The same kernel executed in f64, convered to f32 gives < 0.5 ulp for the full 0..PI*2 range. Adding more terms to the f64 expansion will improve f32 ULP, but not f64 ulp which requires some nasty tricks to solve the TMD.
I've been planning to write a paper on this and may get around to it in some future life.
Note that we can approximate the whole range in a single polynomial. Using sin-cos and select shortens the range but reduces throughput.
It is expected that in a loop the compiler will put together 4 or more similar operations:
pub fn f(x: &mut [f32]) {
for v in x {
*v = sin(*v);
}
}
Does in fact do this.
Let me know what you think. I can make some similar kernels for the other "standard" functions if you are interested.
Implemented sqrt_fast_f16
/f32
/f64
which are accurate to 2/3/2 ULPs respectively. No libm needed!
I am working on sin, cos, exp, log.
I'm hoping we can do tan, sec, csc without divides.
For inverse trig, a good atan2 is a good place to start as all the rest can be derived from this.
I can go through the doctor_syn code if you want to do some more.
Could someone help me to add these implementations.
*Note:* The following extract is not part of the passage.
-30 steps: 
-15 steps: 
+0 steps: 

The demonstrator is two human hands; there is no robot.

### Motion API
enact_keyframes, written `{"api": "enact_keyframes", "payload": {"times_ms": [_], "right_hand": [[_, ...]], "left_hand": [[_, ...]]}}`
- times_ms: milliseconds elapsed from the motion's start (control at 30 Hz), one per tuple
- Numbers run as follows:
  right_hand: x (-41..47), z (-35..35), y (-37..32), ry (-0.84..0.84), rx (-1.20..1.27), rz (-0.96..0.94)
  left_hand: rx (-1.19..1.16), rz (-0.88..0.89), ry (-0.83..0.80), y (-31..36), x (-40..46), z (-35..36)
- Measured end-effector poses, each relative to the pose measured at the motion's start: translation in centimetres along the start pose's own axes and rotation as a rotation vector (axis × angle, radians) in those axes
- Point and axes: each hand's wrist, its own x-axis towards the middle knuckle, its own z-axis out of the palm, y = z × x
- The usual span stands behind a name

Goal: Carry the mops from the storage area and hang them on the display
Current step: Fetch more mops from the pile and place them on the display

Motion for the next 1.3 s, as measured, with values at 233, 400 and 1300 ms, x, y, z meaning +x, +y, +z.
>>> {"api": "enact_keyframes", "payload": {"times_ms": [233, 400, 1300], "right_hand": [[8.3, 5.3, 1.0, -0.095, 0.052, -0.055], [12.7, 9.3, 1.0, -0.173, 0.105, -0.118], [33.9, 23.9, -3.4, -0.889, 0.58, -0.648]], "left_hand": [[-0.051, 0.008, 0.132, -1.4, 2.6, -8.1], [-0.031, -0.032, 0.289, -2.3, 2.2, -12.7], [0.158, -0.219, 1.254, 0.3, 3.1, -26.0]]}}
I am also very happy to support other doing this,
Where should they go? How do we test them formally etc.
Any suggestions welcome.
I've added a PR #126 @programmerjake @calebzulawski
I've only added the sin(f32) function as a placeholder, but I can generate others using libmgen
in the doctor_syn
crate (contributors welcome).
Could someone help me to add these implementations. I am also very happy to support other doing this,
Where should they go?
I'd advocate for them going in https://salsa.debian.org/Kazan-team/vector-math which I'm planning on merging into core
kinda like compiler-builtins is. They should be built to use the abstraction layer in crate::traits::Context
(best viewed using rustdocs), example:
https://salsa.debian.org/Kazan-team/vector-math/-/blob/a43a29ccd5824b9b6dcb45baa3ccb3f8c5ea72e1/src/algorithms/base.rs#L57
How do we test them formally etc.
For f16
/f32
functions, it's feasible to test all possible inputs for unary functions; for f64
, I'm just making-do with testing every Nth input bit-pattern.
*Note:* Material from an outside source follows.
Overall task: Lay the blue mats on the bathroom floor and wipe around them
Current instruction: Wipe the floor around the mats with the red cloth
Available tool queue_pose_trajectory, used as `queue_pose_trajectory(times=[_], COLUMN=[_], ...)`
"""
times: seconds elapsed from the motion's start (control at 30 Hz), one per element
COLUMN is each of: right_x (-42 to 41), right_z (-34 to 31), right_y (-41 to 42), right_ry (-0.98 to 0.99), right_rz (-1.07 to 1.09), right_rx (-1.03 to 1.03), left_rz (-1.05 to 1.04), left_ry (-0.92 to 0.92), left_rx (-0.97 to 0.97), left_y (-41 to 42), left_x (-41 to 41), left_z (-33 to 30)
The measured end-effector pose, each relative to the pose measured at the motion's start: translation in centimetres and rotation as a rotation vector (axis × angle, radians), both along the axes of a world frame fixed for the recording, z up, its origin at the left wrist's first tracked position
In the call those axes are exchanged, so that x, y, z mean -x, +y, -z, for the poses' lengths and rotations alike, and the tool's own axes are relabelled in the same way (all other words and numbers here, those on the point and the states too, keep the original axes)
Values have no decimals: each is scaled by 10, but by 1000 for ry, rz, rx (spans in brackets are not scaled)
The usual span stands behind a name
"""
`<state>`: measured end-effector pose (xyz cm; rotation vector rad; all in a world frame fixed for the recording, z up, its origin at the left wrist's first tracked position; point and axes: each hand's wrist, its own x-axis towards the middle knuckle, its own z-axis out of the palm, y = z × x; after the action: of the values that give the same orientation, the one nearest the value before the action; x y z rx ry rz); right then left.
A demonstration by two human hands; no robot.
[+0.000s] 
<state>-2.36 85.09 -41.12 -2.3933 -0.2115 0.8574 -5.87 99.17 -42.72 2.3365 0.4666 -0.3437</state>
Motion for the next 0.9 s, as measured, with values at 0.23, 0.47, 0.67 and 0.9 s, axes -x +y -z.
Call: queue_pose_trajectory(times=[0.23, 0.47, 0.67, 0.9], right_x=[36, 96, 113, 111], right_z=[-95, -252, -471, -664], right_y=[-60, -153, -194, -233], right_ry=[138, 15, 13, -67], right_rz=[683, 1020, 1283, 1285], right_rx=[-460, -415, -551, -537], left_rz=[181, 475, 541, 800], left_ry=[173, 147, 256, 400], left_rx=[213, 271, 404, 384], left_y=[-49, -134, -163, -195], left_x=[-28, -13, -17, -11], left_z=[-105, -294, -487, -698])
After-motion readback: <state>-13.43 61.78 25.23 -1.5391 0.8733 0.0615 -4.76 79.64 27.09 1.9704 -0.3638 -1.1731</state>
https://salsa.debian.org/Kazan-team/vector-math/-/blob/a43a29ccd5824b9b6dcb45baa3ccb3f8c5ea72e1/src/algorithms/trig_pi.rs#L884
I have a dedicated CI runner for vector-math (shared between all Kazan and Libre-SOC projects), so I just run the tests for an hour. https://salsa.debian.org/Kazan-team/vector-math/-/pipelines/257995/builds
Started thread on llvm-dev: https://lists.llvm.org/pipermail/llvm-dev/2021-June/150965.html
We now have most of the basic libm functions in scalar form.
https://github.com/extendr/doctor-syn/blob/main/tests/libm.rs
I need to add a scalar to simd transform, more accurate versions, and some of the "pedantry" of the various standards as optional extras.
Examples are preserving the input of sin(x) for low magnitude of x. ie. sin(x) = x for small x including -0 and +0.
Different standards disagree on where the errors should occur and others leave it quite open. The game industry, for example, does not need small value corrections.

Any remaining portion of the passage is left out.